Sigh... that spell of cool, dry autumn days that descended upon Houston and lingered for a couple weeks seems to have gone. My ankles ache with the familiar old rheumatic pain, an ominous portent of coming rain. Ever since I was a kid, my ankles have ached right before a rainstorm. Sometimes if it was a snowstorm, the pain would go all the way up to my knees. Mom used to rub it with that stuff they rub on athletes' joints. I remember the bottle - it had red bullseyes at the ankles and knees. The pain isn't bad, more of a dull ache. I remember acutely one time it was particularly bad: right before a brutal snowstorm in the dead of winter. But otherwise, it was never more than a minor nuisance. Anyway, the rheumatic rain pain has been subdued, but not entirely disappeared, ever since I moved down to the South. Perhaps being in a general state of constant humid conditions suppressed it. It does, however, come back if there's a spell of dry weather preceding rain.
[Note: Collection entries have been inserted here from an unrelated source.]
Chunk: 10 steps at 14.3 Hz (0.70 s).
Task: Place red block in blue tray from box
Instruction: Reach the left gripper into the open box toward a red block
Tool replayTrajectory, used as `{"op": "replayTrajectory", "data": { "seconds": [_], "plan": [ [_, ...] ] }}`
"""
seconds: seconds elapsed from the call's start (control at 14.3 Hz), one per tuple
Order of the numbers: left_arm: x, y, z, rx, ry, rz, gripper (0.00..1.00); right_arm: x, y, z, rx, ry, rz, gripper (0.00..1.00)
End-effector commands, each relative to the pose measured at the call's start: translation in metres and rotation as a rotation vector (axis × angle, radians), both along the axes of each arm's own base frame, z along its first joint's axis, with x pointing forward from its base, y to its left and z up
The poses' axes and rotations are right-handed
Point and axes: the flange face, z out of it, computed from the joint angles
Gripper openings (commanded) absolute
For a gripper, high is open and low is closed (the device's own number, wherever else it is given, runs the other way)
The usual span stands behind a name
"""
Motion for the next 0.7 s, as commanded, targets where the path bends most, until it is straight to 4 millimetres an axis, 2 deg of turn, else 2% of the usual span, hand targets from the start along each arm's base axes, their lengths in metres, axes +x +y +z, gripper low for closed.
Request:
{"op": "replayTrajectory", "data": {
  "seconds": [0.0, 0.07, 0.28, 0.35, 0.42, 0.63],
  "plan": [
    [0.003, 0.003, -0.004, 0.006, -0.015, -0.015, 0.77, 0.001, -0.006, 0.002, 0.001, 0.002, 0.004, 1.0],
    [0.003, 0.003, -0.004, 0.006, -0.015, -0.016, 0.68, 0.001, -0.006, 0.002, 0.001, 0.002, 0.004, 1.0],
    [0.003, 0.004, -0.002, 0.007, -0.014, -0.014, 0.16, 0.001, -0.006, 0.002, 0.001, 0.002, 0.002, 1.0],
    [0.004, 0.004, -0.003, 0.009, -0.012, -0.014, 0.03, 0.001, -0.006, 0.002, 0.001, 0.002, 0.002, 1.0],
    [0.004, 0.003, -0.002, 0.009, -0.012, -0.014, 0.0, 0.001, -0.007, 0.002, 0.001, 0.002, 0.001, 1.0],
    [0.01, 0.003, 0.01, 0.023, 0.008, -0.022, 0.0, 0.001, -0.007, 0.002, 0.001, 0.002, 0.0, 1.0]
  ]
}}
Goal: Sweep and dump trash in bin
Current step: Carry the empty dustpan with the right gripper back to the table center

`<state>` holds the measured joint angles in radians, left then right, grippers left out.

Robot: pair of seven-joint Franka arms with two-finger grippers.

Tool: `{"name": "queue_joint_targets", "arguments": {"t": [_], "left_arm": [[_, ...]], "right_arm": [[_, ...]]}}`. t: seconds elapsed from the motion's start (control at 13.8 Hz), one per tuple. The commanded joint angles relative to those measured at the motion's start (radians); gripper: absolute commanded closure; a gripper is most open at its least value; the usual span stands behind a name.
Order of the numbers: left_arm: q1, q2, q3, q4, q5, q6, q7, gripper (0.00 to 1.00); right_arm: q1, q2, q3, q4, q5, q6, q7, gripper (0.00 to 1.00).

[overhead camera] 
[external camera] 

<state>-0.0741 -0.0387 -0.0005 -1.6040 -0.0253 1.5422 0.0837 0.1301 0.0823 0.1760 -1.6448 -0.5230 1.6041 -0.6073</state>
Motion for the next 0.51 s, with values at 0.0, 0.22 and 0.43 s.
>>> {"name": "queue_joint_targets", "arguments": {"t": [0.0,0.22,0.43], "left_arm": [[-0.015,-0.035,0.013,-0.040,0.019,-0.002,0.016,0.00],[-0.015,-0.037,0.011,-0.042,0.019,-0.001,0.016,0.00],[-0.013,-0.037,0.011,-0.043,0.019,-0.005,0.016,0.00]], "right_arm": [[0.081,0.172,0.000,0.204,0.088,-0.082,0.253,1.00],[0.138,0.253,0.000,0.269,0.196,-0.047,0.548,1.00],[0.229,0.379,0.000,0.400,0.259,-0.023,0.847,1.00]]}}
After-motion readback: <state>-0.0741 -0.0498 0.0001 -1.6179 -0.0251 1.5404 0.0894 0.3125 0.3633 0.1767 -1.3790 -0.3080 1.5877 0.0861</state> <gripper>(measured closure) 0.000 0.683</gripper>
And of course I get it when I go back home and it snows or rains. So, I think it might rain this week. At the very least, the humidity increased today.
On a completely different note, I've been trying to do a bit of "leisure" reading, mostly before bed. Although sometimes it totally backfires and I stay up way too late because I get too into a book. I have been reading
To A God Unknown by John Steinbeck, which, so far, is excellent. I've also been (re) reading parts of
The Evolution and Classification of Flowering Plants, by Arthur Cronquist. I've actually had this book checked out from the library for over two years now. (I remember I checked it out pretty much as soon as I got to Rice because I had wanted to read it since I took botany, which was right before coming to Rice). Apparently, no one's wanted to check out this incredible book in all my time here, which I find kind of amazing (unless they require botany students to buy it or something). Although it is a textbook, it's actually a good read. For those of you who do not know who Arthur Cronquist was, he is credited with dividing the flowering plants into the two classes Magnoliopsida (the dicots) and the Liliopsida (the monocots), which is probably familiar to anyone who took intro biology. Cronquist wasn't the first to make the distinction, but followed in the footsteps of the "phylogenists" before him (Bessey, Engler), and ultimately from Bentham, de Jussieu, and of course Linnaeus (the "taxonomists"). But after Cronquist, there were no more classical taxonomists of his sort. Botany entered the "modern era" of cladistic methods and molecular DNA data. So, all in all, Cronquist's book distills centuries of botanical thought into an integrated taxonomy scheme for plants.
I haven't read the whole thing yet, but I do particularly enjoy reading the chapter on the Origin of the Angiosperms. When you think about it, angiosperm evolution is quite incredible, particularly if we believe that angiosperms evolved from cumbersome things like cycads. (Compare that to some of the incredible things flowers get animals to do in the quest for pollination, like bees and orchids). Cycads, ginkgo, and other primitive gymnosperms, as Cronquist put it, were "locked into a slow, perilous, and wasteful reproductive process." This is particularly evident in
Ginkgo, wherein the entire seed, minus the embryo, is formed prior to it even being fertilized. Then it falls to the ground and hopes that some Ginkgo pollen will fly by and fertilize it. This is why male and female Ginkgos need to be near each other or else they have no hope of reproducing successfully. I also thought the theory that pollination by beetles is an ancient, primitive feature was quite interesting (think of the strobiloid flowers of
Magnolia). Isn't it fascinating to think of giant magnolia-like flowers during the Cretaceous, being chewed upon and crawled over by giant black rhinocerous beetles?
Anyway, just reminiscing back on botany lab and drawing flowers of Liriodendron tulipfera (one of my favorite plants). Lots of new plants to learn, and old ones to remember.